PROMPT: Retype each line of the data below exactly, beginning with the first and ending with the one that contains "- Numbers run". Pictures do not belong in the copy.

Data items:
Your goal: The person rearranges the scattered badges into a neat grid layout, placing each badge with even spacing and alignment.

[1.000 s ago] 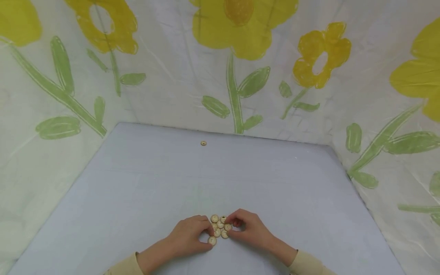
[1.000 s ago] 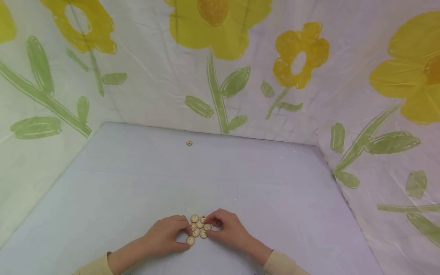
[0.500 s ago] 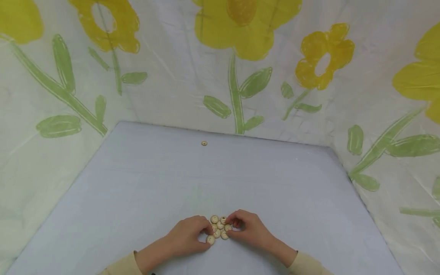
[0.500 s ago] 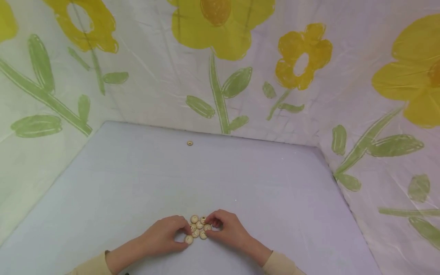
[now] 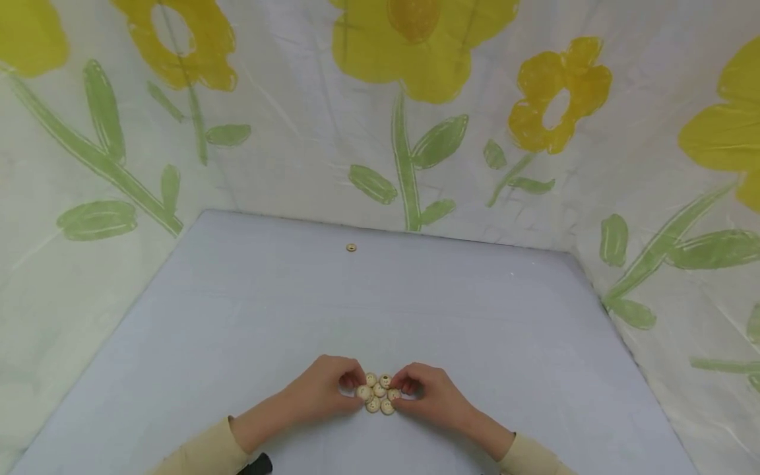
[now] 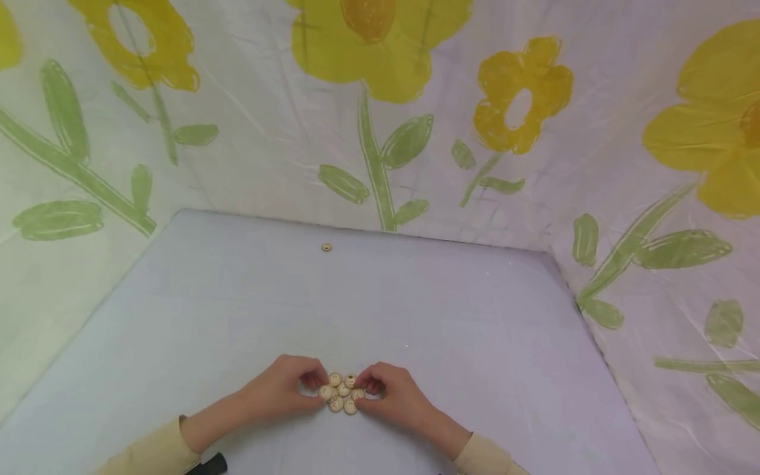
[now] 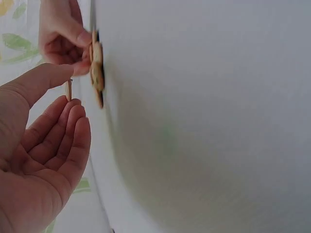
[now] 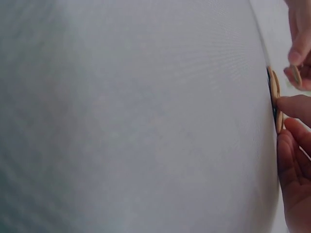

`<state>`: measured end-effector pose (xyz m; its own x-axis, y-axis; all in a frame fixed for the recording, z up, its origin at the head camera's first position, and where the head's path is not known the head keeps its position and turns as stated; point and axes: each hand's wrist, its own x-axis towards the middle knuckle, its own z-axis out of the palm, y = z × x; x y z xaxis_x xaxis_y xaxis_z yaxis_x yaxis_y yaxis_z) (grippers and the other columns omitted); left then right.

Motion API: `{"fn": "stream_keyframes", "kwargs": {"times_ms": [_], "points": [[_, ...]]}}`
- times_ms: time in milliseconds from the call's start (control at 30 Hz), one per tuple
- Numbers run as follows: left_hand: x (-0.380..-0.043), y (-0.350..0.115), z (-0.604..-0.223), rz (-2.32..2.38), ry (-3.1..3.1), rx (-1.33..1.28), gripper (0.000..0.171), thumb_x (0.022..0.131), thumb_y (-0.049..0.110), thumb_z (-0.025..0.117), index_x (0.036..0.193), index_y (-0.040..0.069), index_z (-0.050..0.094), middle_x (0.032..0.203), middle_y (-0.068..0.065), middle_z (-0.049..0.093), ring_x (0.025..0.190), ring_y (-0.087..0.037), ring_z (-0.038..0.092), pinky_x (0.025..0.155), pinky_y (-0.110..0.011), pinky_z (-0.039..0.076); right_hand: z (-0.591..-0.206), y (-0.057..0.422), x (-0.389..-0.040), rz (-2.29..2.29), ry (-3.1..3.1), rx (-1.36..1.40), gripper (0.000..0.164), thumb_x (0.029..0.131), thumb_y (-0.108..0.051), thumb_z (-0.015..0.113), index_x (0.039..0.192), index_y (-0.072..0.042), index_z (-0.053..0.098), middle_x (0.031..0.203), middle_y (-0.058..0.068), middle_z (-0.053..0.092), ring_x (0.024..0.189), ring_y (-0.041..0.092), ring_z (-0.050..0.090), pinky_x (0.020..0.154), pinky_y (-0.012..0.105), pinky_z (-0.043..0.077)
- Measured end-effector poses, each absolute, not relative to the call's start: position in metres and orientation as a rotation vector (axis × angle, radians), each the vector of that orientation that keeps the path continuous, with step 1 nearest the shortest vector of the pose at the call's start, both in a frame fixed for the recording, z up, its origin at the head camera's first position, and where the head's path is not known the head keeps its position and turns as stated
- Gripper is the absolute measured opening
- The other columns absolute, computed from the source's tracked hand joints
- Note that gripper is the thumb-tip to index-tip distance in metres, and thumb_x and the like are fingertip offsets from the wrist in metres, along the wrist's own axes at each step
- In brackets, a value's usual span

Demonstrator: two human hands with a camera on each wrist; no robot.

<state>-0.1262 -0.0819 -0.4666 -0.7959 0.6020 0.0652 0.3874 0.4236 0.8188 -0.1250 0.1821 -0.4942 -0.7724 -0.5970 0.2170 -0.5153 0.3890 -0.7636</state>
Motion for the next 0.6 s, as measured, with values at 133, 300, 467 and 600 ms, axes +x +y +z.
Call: {"fn": "stream_keyframes", "kwargs": {"times_ms": [133, 300, 467, 600], "points": [[-0.147, -0.081, -0.458, 1.278, 2.485, 0.88, 0.017, 0.08, 0.014, 0.079, 0.093, 0.013, 0.067, 0.087, 0.008, 0.064, 0.081, -0.01, 0.059, 0.075, -0.028, 0.051, -0.494, 0.182, -0.125, -1.342, 2.542, -1.01, 0.023, 0.08, -0.011, 0.081, 0.098, -0.013, 0.068, 0.092, -0.005, 0.067, 0.078, 0.01, 0.06, 0.07, 0.023, 0.051], [-0.179, -0.078, -0.449, 1.233, 2.567, 0.87, 0.016, 0.082, 0.016, 0.078, 0.093, 0.013, 0.067, 0.086, 0.008, 0.064, 0.081, -0.011, 0.059, 0.074, -0.027, 0.05, -0.493, 0.183, -0.125, -1.323, 2.54, -0.96, 0.022, 0.08, -0.012, 0.081, 0.098, -0.014, 0.068, 0.091, -0.007, 0.066, 0.078, 0.008, 0.06, 0.07, 0.023, 0.051], [-0.209, -0.07, -0.443, 1.253, 2.625, 0.823, 0.017, 0.082, 0.016, 0.078, 0.093, 0.011, 0.068, 0.084, 0.004, 0.064, 0.08, -0.011, 0.058, 0.072, -0.027, 0.049, -0.495, 0.184, -0.125, -1.336, 2.535, -0.983, 0.021, 0.08, -0.014, 0.08, 0.098, -0.015, 0.068, 0.091, -0.009, 0.066, 0.078, 0.006, 0.059, 0.07, 0.022, 0.051], [-0.234, -0.064, -0.445, 1.251, 2.685, 0.809, 0.017, 0.081, 0.015, 0.079, 0.093, 0.009, 0.068, 0.082, 0.002, 0.064, 0.077, -0.012, 0.057, 0.071, -0.027, 0.049, -0.496, 0.184, -0.126, -1.342, 2.522, -0.97, 0.021, 0.081, -0.015, 0.08, 0.098, -0.016, 0.068, 0.091, -0.009, 0.066, 0.078, 0.007, 0.06, 0.07, 0.022, 0.051]]}}
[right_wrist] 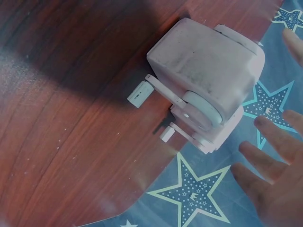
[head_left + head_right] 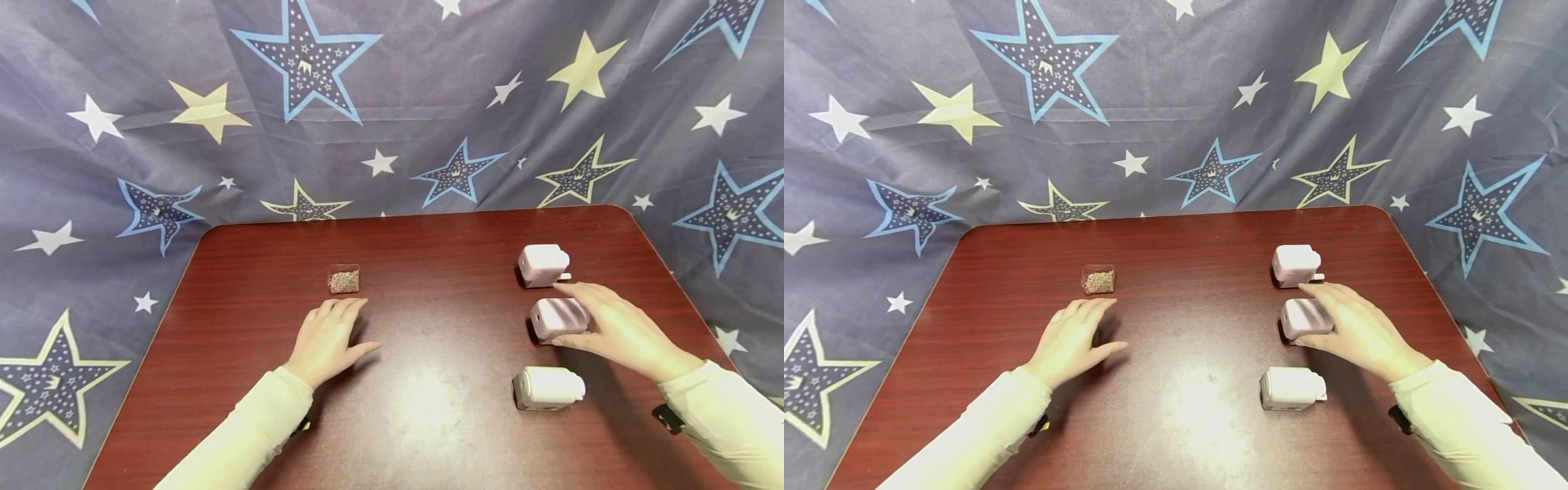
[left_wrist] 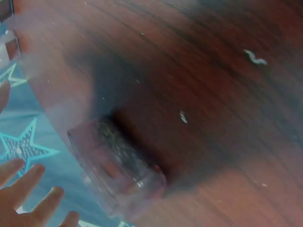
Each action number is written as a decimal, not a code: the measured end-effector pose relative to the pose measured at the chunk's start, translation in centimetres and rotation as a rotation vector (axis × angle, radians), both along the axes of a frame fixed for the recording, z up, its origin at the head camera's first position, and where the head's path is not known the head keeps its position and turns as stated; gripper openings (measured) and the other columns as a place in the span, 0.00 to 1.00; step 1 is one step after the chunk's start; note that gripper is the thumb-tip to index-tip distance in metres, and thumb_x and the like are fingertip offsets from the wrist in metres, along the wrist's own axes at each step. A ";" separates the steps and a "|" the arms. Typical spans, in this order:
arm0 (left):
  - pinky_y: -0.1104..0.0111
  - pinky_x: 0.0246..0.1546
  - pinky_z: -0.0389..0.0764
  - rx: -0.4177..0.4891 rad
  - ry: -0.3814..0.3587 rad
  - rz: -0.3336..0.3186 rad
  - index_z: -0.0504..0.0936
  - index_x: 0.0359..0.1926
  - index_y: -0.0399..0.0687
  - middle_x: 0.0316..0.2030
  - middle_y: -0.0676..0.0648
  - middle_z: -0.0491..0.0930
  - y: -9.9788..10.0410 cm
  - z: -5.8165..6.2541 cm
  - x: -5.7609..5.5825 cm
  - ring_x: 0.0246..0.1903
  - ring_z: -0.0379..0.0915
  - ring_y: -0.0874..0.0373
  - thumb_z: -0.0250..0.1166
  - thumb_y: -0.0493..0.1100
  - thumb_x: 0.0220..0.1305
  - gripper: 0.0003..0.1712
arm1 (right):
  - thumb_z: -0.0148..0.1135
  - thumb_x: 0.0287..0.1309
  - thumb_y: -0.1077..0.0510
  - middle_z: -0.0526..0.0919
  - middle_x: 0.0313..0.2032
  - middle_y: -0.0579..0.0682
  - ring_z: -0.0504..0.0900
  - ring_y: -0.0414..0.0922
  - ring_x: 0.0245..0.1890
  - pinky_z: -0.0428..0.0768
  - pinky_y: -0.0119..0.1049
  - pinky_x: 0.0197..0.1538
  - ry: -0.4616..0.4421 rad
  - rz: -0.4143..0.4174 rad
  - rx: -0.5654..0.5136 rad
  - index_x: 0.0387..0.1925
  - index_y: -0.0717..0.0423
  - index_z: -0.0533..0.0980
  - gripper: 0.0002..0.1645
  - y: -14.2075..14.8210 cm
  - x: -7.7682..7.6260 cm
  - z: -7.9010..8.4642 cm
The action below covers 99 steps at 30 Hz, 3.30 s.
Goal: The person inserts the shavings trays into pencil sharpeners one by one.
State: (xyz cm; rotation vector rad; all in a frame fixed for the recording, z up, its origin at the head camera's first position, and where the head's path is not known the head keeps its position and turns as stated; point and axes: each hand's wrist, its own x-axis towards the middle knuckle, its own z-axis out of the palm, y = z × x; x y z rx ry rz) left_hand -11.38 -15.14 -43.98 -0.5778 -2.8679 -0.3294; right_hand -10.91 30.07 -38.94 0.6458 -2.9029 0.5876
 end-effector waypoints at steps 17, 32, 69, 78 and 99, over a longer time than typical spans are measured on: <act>0.42 0.53 0.74 0.054 -0.101 0.128 0.76 0.66 0.38 0.59 0.38 0.80 -4.3 -1.2 0.9 0.57 0.74 0.38 0.72 0.68 0.45 0.53 | 0.71 0.40 0.29 0.77 0.60 0.65 0.73 0.62 0.60 0.73 0.67 0.53 -0.059 -0.019 -0.001 0.66 0.57 0.73 0.56 0.1 -0.1 -0.6; 0.41 0.50 0.74 0.100 -0.196 0.147 0.76 0.66 0.37 0.56 0.35 0.82 -6.1 -2.4 1.0 0.55 0.75 0.37 0.76 0.54 0.46 0.47 | 0.68 0.41 0.27 0.77 0.61 0.64 0.72 0.62 0.62 0.73 0.66 0.55 -0.119 -0.038 0.003 0.67 0.58 0.72 0.58 0.1 -0.3 -0.8; 0.43 0.44 0.78 0.066 -0.165 0.133 0.82 0.57 0.40 0.43 0.38 0.86 -7.2 -2.6 0.8 0.47 0.79 0.40 0.76 0.56 0.45 0.39 | 0.77 0.38 0.39 0.79 0.60 0.67 0.78 0.62 0.56 0.75 0.62 0.53 -0.249 0.005 0.079 0.66 0.64 0.73 0.55 -0.7 -3.3 -1.8; 0.44 0.44 0.78 0.051 -0.143 0.128 0.83 0.56 0.41 0.41 0.38 0.86 -7.1 -2.7 0.8 0.46 0.80 0.41 0.77 0.56 0.44 0.38 | 0.79 0.35 0.48 0.83 0.51 0.64 0.81 0.57 0.48 0.78 0.58 0.49 -0.239 0.056 0.099 0.60 0.67 0.76 0.49 -0.8 -3.9 -2.6; 0.45 0.42 0.78 0.020 -0.145 0.117 0.83 0.55 0.42 0.40 0.39 0.86 -6.9 -2.5 0.5 0.42 0.81 0.41 0.76 0.58 0.44 0.38 | 0.80 0.33 0.52 0.78 0.37 0.50 0.76 0.49 0.39 0.76 0.52 0.44 -0.211 0.153 -0.052 0.49 0.63 0.75 0.38 -0.2 -4.5 -4.3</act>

RESPONSE TO THIS EXERCISE:
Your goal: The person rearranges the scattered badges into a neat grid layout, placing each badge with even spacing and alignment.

[1.000 s ago] 
[1.000 s ago] 
[0.500 s ago] 
[0.500 s ago] 
[now] 
[now] 
[now] 
[now] 

`<state>`: measured end-effector pose (xyz m; its own x-axis, y-axis; all in a frame fixed for the recording, z up, its origin at the head camera's first position, and where the head's path is not known the head keeps its position and turns as stated; point and axes: each hand's wrist, its own x-axis towards the middle knuckle, its own z-axis out of the palm, y = z × x; x y z xaxis_x xaxis_y xaxis_z yaxis_x yaxis_y yaxis_z) (grippers and the other columns omitted); left then right.

Motion API: `{"fn": "stream_keyframes", "kwargs": {"times_ms": [_], "points": [[_, ...]]}}`
- times_ms: time in milliseconds from the call's start (control at 30 Hz), one per tuple
- Numbers run as follows: left_hand: x (-0.380..-0.043), y (-0.350..0.115), z (-0.604..-0.223), rz (-2.32..2.38), ry (-3.1..3.1), rx (-1.33..1.28), gripper (0.000..0.171), thumb_x (0.022..0.131), thumb_y (-0.049..0.110), thumb_z (-0.025..0.117), index_x (0.036..0.193), index_y (-0.040..0.069), index_z (-0.050..0.094), middle_x (0.032..0.203), middle_y (-0.068..0.065), middle_z (-0.049..0.093), ring_x (0.025..0.190), ring_y (-0.087..0.037), ring_z (-0.038..0.092), pinky_x (0.025..0.155), pinky_y (-0.110..0.011), pinky_z (-0.039..0.076); right_hand: z (-0.591..-0.206), y (-0.057..0.422), x (-0.389..-0.040), rz (-2.29..2.29), ry (-3.1..3.1), rx (-1.36..1.40), gripper (0.000..0.164), thumb_x (0.029..0.131), thumb_y (-0.108..0.051), thumb_z (-0.015..0.113), index_x (0.039..0.192), index_y (-0.072..0.042), index_z (-0.053..0.098), middle_x (0.031..0.203), middle_y (-0.058..0.068), middle_z (-0.053..0.092), ring_x (0.024..0.189), ring_y (-0.041..0.092), ring_z (-0.050..0.090), pinky_x (0.020..0.154), pinky_y (-0.012..0.105), pinky_z (-0.043..0.077)

For this exercise, nothing more remains to be given.